WHAT NEEDS TO BE DONE:
The answer should hold only the lines from the one that contains "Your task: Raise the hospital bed" through the last line of the material, repeated exactly, without pictures.
---------- DATA SECTION ----------
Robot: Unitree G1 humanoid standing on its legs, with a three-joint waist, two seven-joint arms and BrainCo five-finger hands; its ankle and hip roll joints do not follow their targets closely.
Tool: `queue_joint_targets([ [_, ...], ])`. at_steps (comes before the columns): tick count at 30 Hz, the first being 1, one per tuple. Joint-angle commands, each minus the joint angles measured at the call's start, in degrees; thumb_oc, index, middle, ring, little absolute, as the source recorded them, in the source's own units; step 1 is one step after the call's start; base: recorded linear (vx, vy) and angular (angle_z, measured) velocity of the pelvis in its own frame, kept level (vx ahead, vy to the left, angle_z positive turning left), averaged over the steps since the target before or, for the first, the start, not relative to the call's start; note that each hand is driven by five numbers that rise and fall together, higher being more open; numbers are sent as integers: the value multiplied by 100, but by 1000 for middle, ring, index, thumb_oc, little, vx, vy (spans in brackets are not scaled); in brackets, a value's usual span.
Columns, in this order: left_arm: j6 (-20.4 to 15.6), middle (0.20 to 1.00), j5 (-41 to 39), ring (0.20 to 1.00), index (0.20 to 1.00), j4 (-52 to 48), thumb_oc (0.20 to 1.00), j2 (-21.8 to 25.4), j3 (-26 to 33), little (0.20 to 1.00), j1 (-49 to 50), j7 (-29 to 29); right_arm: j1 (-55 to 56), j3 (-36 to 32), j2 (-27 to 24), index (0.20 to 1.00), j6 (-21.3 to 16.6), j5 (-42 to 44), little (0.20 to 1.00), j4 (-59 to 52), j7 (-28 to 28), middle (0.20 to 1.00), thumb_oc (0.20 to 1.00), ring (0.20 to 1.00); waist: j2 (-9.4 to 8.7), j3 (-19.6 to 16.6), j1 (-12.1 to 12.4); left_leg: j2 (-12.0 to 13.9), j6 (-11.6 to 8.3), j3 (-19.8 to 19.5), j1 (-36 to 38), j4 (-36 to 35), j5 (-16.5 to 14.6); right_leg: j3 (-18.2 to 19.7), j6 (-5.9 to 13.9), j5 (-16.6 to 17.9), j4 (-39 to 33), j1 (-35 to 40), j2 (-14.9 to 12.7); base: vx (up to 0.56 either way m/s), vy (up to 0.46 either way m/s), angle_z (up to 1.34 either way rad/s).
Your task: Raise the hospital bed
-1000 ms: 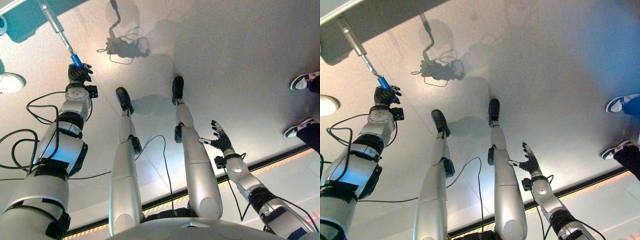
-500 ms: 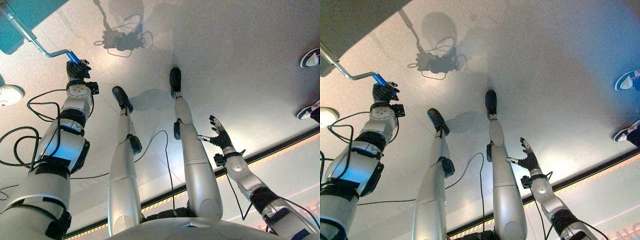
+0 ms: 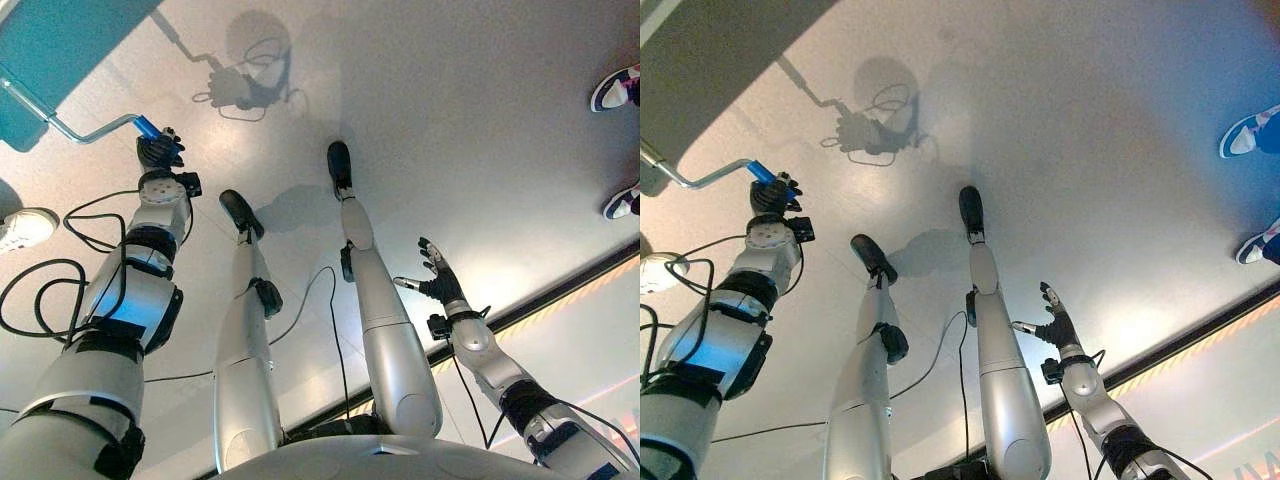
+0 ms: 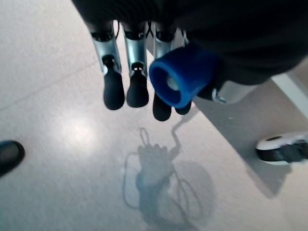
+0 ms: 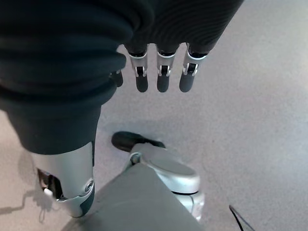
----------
SOLUTION:
Your task: Raise the hospital bed
-1000 ms: 
-500 ms: 
+0 ms: 
+0 ms: 
+0 ms: 

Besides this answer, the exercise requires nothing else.